Exercise brief:
Give the listing again character for character, but drop the images.

※ ※ ※

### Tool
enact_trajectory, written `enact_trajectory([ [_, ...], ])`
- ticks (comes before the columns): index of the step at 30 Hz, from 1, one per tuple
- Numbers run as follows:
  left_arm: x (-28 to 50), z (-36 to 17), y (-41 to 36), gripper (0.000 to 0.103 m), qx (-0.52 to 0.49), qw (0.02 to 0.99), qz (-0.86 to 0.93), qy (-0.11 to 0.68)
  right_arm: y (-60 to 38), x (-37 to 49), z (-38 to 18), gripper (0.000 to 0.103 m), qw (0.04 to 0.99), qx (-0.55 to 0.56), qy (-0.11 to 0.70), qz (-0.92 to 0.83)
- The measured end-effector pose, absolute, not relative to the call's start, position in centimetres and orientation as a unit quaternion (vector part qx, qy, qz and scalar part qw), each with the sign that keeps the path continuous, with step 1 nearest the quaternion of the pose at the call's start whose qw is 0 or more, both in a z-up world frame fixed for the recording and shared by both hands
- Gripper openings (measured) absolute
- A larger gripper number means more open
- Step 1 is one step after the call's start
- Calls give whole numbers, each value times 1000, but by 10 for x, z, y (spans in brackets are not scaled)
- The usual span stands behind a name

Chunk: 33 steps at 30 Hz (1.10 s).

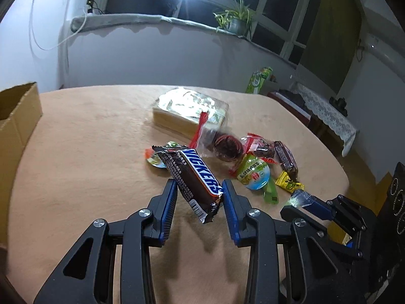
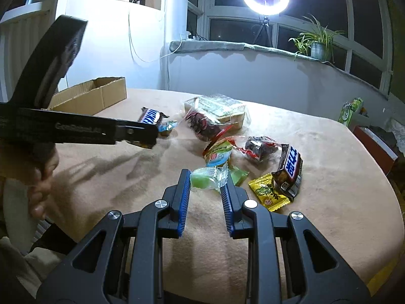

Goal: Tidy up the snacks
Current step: 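Carry both snacks to the cardboard box and release them inside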

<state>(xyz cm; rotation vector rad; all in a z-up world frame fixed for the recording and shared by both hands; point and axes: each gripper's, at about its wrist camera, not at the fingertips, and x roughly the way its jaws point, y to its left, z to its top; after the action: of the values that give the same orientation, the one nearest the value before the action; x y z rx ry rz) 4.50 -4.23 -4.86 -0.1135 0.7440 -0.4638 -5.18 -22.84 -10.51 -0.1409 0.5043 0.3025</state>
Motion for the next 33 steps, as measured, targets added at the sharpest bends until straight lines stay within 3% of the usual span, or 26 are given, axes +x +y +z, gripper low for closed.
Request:
enact_trajectory([
  [14,31,-21,-21,34,-68,923,-211,314,-220,-52,-69,25,962,-76,215,148],
  [33,10,9,101,34,-119,956,-102,247,-112,-23,-25,25,947,-125,172,239],
])
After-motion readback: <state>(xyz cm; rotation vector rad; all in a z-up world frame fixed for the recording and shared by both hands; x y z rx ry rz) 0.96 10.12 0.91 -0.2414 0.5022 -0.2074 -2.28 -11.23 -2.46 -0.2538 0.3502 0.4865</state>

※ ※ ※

Result below:
### Tool
enact_trajectory, written `enact_trajectory([ [_, ...], ])`
- ticks (comes before the columns): index of the step at 30 Hz, from 1, one per tuple
- Numbers run as follows:
  left_arm: x (-28 to 50), z (-36 to 17), y (-41 to 36), gripper (0.000 to 0.103 m), qx (-0.52 to 0.49), qw (0.02 to 0.99), qz (-0.86 to 0.93), qy (-0.11 to 0.68)
  right_arm: y (-60 to 38), x (-37 to 49), z (-38 to 18), gripper (0.000 to 0.103 m), qw (0.04 to 0.99), qx (-0.55 to 0.56), qy (-0.11 to 0.70), qz (-0.92 to 0.83)
- The measured end-effector pose, absolute, not relative to the call's start, position in centimetres and orientation as a unit quaternion (vector part qx, qy, qz and scalar part qw), each with the sign that keeps the path continuous, with step 1 nearest the quaternion of the pose at the call's start whose qw is 0 or more, both in a z-up world frame fixed for the recording and shared by both hands
- Gripper openings (measured) absolute
- A larger gripper number means more open
- Step 1 is one step after the call's start
- Calls give whole numbers, each value times 1000, but by 10 for x, z, y (spans in brackets are not scaled)
- The usual span stands behind a name

Chunk: 33 steps at 30 Hz (1.10 s).


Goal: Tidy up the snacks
Current step: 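Carry both snacks to the cardboard box and release them inside
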
<state>(xyz cm; rotation vector rad; all in a z-up world frame fixed for the recording and shared by both hands; point and axes: each gripper's, at about its wrist camera, not at the fingertips, and x roughly the way its jaws point, y to its left, z to its top; after the action: of the values that give the same orientation, the one nearest the value before the action; x y z rx ry rz) 4.50 -4.23 -4.86 -0.1135 0.7440 -0.4638 -5.18 -22.84 -10.51 -0.1409 0.5043 0.3025</state>
Motion for the next 33 steps, as measured, targets added at the sharpest bends until straight lines stay within 3% of the usual span, or 26 are given, axes +x +y +z, gripper low for closed.
Request:
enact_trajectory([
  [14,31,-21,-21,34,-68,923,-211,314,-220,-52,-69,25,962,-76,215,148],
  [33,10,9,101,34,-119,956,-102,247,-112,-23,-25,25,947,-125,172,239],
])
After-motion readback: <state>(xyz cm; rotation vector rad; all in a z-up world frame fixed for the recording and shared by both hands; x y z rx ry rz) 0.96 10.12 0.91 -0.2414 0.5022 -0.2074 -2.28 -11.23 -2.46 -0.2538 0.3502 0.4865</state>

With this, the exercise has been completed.